┏━━

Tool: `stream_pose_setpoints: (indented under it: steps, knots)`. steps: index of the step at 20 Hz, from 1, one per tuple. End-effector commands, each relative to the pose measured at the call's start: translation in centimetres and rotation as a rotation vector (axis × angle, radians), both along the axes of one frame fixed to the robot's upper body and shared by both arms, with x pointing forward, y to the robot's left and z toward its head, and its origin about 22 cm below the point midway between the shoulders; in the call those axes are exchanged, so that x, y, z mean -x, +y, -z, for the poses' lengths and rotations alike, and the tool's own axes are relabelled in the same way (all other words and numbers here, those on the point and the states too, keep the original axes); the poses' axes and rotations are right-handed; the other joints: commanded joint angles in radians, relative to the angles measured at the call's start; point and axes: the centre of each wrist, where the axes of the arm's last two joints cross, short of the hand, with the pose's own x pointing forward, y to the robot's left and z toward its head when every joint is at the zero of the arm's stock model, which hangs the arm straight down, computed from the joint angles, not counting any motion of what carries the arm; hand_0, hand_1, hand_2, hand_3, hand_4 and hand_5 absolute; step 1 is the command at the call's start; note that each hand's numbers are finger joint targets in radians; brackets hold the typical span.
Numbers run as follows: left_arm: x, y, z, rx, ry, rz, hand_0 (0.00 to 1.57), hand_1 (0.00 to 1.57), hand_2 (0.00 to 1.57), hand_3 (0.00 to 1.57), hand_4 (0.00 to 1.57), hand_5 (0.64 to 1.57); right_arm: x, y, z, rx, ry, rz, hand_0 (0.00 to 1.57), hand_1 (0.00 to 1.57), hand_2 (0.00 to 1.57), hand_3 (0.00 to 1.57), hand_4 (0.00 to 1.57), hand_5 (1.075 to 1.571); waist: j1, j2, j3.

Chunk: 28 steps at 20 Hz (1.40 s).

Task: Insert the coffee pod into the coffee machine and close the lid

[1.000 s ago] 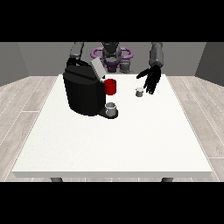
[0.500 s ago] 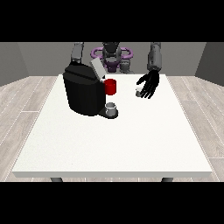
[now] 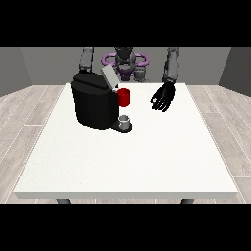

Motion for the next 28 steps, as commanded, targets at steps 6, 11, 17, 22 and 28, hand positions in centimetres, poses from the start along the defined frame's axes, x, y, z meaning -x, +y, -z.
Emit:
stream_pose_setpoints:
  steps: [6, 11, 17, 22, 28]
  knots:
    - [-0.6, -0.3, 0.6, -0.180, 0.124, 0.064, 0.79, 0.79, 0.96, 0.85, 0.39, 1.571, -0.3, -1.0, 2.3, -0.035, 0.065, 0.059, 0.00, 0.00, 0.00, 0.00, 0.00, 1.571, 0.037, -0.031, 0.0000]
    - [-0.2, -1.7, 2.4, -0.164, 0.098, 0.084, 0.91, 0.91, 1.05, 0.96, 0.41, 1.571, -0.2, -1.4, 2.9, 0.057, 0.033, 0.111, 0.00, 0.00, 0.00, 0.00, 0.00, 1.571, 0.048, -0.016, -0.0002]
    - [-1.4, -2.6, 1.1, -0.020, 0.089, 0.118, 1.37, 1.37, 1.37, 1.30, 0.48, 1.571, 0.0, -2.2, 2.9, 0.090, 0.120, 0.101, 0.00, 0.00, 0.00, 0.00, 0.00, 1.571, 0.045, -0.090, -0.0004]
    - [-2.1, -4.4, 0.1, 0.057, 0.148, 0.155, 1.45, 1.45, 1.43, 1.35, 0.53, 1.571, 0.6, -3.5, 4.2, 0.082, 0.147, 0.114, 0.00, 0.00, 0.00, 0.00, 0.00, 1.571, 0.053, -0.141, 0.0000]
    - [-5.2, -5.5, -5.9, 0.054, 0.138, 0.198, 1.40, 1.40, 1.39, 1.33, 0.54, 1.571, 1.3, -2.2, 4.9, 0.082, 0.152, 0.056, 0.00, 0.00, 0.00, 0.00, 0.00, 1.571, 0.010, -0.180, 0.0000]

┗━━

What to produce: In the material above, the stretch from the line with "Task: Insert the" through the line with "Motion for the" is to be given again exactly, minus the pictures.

Written solution:
Task: Insert the coffee pod into the coffee machine and close the lid

[1.000 s ago] 
[0.500 s ago] 
[now] 

Motion for the next 28 steps, as commanded, targets at steps 6, 11, 17, 22 and 28, hand positions in centimetres, poses from the start along the defined frame's axes, x, y, z meaning -x, +y, -z.

The answer has been written out in full.